Hydration/Dehydration Behavior of Polyalcoholic Compounds Governed by Development of Intramolecular Hydrogen Bonds

Abstract

Hydration/dehydration behavior of polyalcoholic compounds with a rigid cyclohexane-type aliphatic molecular frame, such as 1,4-cyclohexanediol (ch(OH)2), 1α,3α,5α-cyclohexanetriol (cis-phloroglucitol, ch(OH)3), and cis-1,2,3,5-trans-4,6-cyclohexanehexaol (myo-inositol, ch(OH)6) was investigated using extremely high-frequency dielectric relaxation measurements up to 50 GHz over a temperature range from 10 to 70 °C. The temperature dependencies of hydration numbers per hydroxy group (mOH) in the polyalcoholic compounds were determined.

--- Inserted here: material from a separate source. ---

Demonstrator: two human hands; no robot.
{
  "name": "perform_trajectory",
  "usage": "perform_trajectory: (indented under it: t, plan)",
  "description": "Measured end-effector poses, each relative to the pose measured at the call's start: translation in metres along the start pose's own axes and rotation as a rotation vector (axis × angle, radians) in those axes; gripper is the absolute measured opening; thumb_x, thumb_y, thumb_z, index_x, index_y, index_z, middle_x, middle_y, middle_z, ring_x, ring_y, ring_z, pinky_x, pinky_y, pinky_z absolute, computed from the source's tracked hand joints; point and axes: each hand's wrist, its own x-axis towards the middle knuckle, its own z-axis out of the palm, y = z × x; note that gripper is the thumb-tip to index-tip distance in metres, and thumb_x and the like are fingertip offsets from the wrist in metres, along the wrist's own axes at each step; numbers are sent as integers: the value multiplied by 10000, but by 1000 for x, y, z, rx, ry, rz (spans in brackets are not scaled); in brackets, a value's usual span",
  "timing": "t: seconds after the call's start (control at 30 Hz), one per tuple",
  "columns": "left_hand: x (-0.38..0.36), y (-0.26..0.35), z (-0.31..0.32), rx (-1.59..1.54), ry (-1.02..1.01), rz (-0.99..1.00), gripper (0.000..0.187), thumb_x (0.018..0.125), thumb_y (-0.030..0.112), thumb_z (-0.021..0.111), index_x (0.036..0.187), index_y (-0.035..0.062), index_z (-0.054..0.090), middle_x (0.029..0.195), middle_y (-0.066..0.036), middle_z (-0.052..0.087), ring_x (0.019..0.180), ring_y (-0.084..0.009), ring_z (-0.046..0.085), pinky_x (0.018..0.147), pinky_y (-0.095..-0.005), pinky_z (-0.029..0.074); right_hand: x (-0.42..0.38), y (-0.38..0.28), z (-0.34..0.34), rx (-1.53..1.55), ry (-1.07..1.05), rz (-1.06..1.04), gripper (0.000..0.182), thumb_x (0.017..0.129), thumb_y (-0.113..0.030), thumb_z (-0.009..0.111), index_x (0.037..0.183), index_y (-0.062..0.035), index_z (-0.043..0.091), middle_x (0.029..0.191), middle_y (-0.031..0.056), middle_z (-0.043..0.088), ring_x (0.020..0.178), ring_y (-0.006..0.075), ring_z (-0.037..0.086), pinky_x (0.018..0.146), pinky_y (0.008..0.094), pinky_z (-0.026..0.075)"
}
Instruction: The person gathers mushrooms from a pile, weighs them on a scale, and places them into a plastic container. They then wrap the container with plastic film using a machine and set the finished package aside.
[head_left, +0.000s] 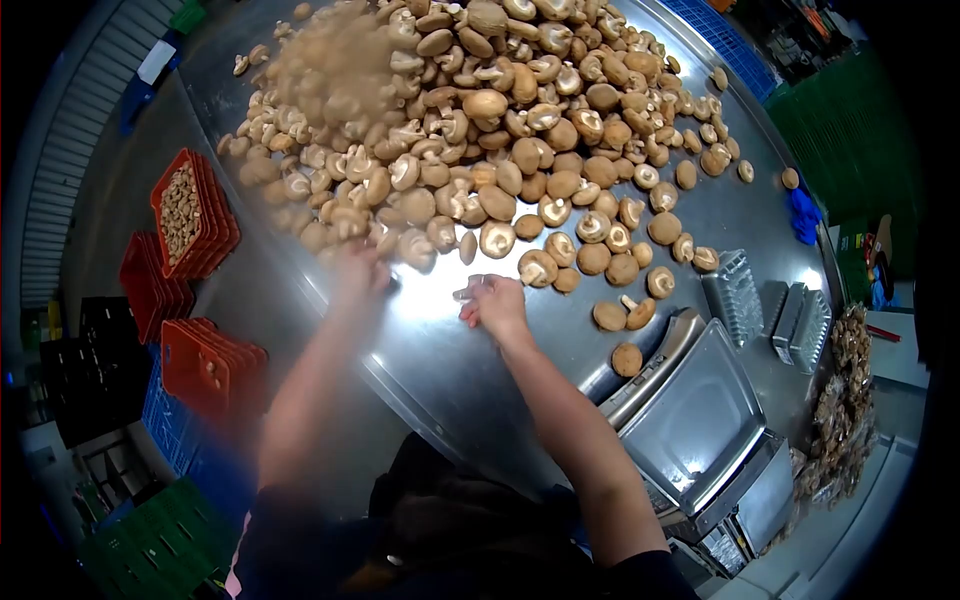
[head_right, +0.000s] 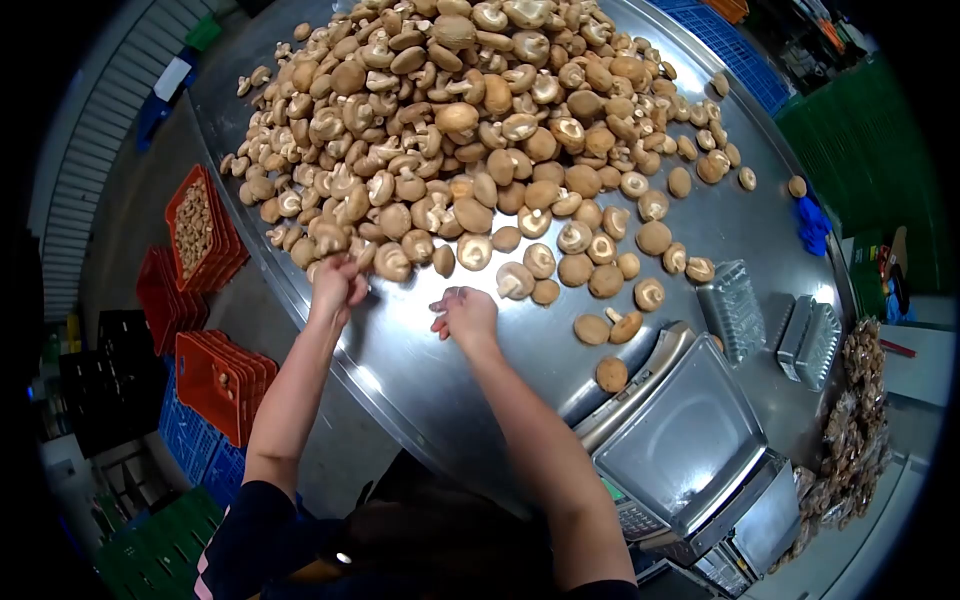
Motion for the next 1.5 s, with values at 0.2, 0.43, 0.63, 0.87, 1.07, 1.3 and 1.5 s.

Although the obtained mOH value was ca. 5 in a temperature range lower than 30 °C, it decreased and approached to ca. 3 with increasing temperature for ch(OH)2 and ch(OH)3, in which hydroxy groups hardly form intramolecular hydrogen bonds due to separations between them. This temperature-dependent hydration/dehydration behavior is characteristic of isolated hydroxy groups without intramolecular hydrogen bond formation. On the other hand, a constant mOH value of ca. 1 was observed irrespective of temperature for ch(OH)6. Because all the separations between adjacent hydroxy groups in ch(OH)6 are proper for (circular type) intramolecular hydrogen bond formation, the obtained temperature-independent small mOH value resulted from an inherent feature of intramolecularly hydrogen bonded hydroxy groups.